Ramona Emilia Romero is an American lawyer and former government official. She was the General Counsel of the United States Department of Agriculture and currently serves as Vice President and General Counsel of Princeton University.

== Biography ==
Romero was born in the Dominican Republic and emigrated to the United States when she was 11 years old. She graduated from Barnard College in 1985 and was president of the student government her senior year. She then went to Harvard Law School and was director of the Harvard Prison Legal Assistance Project. She received her J.D. from Harvard in 1988.

From 1988 to 1996, Romero was a lawyer at Crowell & Moring, where she defended clients in civil and criminal enforcement actions brought by the Federal government of the United States. She joined DuPont in 1998 as Senior Counsel, then Corporate Counsel in charge of commercial and antitrust litigation, and Corporate Counsel and Manager of Operations and Partnering.
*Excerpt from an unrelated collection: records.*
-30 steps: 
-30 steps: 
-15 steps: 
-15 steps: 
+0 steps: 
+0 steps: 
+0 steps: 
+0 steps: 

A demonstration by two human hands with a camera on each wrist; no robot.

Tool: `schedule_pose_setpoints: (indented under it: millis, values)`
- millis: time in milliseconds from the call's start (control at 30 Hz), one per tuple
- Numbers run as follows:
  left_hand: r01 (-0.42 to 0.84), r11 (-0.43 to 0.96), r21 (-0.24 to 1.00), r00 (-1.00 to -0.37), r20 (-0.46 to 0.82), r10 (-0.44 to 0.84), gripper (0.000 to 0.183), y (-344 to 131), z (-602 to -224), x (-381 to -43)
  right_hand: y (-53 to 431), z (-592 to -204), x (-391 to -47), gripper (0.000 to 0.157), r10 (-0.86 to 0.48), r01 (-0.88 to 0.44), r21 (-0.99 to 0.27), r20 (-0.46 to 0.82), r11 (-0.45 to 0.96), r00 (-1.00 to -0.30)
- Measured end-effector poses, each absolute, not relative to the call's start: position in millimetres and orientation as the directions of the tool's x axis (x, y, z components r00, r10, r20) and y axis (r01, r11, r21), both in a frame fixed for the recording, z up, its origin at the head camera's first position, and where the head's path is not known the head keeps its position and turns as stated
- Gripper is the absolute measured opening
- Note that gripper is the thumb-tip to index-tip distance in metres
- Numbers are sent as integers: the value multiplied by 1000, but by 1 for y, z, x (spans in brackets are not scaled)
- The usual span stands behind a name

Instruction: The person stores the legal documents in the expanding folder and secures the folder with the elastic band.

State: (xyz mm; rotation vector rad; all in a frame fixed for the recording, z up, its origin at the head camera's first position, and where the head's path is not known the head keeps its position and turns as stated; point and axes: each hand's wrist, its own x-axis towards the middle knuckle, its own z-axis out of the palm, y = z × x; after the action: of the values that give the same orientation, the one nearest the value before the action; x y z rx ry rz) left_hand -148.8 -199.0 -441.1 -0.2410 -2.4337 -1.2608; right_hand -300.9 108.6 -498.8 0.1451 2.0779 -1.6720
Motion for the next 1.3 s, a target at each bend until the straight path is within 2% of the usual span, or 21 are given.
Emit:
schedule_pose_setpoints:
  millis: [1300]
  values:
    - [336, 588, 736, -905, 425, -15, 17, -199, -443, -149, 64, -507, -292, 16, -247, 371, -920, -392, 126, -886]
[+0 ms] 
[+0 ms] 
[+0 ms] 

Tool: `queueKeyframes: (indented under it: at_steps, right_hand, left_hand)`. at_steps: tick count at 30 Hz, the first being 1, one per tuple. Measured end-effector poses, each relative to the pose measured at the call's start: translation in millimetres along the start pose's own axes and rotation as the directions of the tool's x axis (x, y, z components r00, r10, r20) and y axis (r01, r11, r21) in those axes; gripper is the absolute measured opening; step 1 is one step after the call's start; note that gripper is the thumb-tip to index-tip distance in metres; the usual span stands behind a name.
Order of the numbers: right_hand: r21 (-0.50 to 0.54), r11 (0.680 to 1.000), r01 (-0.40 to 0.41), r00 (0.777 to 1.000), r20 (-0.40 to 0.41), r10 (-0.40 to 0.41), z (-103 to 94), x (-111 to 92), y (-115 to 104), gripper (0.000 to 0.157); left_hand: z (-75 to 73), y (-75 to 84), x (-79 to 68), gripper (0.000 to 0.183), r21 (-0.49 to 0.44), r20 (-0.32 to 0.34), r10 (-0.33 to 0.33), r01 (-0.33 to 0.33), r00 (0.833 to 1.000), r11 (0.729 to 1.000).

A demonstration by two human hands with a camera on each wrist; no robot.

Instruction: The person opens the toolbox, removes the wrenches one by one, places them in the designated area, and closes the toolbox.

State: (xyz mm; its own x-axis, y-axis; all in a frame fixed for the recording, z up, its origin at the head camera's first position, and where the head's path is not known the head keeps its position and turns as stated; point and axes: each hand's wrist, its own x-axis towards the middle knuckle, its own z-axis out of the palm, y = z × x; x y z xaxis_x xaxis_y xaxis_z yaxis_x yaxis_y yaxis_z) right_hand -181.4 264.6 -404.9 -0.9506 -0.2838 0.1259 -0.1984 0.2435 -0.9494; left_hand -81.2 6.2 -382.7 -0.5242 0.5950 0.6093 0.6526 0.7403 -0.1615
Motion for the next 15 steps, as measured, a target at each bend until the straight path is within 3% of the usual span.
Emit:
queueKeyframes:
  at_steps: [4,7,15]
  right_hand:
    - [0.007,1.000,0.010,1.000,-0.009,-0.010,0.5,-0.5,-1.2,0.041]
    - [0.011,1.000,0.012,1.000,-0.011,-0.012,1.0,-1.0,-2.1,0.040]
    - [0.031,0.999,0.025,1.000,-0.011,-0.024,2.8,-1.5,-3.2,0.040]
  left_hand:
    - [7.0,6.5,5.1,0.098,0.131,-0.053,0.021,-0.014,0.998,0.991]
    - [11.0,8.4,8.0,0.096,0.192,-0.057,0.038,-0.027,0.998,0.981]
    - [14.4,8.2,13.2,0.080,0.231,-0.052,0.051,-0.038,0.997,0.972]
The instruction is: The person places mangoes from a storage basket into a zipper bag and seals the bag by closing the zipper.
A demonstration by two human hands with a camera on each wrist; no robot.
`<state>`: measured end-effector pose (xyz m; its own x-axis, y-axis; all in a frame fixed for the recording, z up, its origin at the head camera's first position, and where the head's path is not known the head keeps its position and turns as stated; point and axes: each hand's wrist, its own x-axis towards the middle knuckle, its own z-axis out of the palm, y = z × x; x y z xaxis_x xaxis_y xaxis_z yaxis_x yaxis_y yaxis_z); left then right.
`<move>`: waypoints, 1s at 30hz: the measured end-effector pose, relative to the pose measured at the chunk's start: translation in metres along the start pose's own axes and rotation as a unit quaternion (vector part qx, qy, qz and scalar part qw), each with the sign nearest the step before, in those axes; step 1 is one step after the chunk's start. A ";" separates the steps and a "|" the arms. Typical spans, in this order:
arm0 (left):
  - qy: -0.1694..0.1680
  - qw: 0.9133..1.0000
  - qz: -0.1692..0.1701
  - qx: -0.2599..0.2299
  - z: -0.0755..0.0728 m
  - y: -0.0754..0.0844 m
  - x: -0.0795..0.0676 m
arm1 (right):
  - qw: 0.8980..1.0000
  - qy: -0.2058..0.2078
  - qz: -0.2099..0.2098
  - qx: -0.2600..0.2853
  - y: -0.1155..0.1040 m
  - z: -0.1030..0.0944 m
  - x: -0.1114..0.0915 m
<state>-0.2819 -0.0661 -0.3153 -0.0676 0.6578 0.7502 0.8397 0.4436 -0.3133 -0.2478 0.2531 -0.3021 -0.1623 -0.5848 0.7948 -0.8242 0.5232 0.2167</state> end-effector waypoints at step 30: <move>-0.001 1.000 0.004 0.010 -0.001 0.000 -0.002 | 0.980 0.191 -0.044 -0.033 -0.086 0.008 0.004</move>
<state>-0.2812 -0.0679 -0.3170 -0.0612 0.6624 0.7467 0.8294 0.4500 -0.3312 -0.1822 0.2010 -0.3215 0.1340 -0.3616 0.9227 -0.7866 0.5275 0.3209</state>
From 2008 to 2010, she was also General Counsel of DuPont joint venture Sentinel Transportation. She was President of the Hispanic National Bar Association from 2008 to 2009, and testified at the U.S. Senate confirmation hearing for U.S. Supreme Court Justice Sonia Sotomayor in that capacity.

In 2010, Romero was nominated by President Barack Obama to be General Counsel of the United States Department of Agriculture. She was confirmed by the United States Senate in late December 2010 and was sworn in on January 14, 2011.

Romero left USDA for Princeton University in 2014, when she became the University's Chief Legal Officer.

In 2019, Romero was named a trustee of Barnard College. She was appointed by President Joe Biden to the President's Commission on White House Fellowships in 2021.

Romero is an elected member of the American Law Institute.

== Personal life and family ==
Romero lives in Princeton, New Jersey, with her husband and two daughters.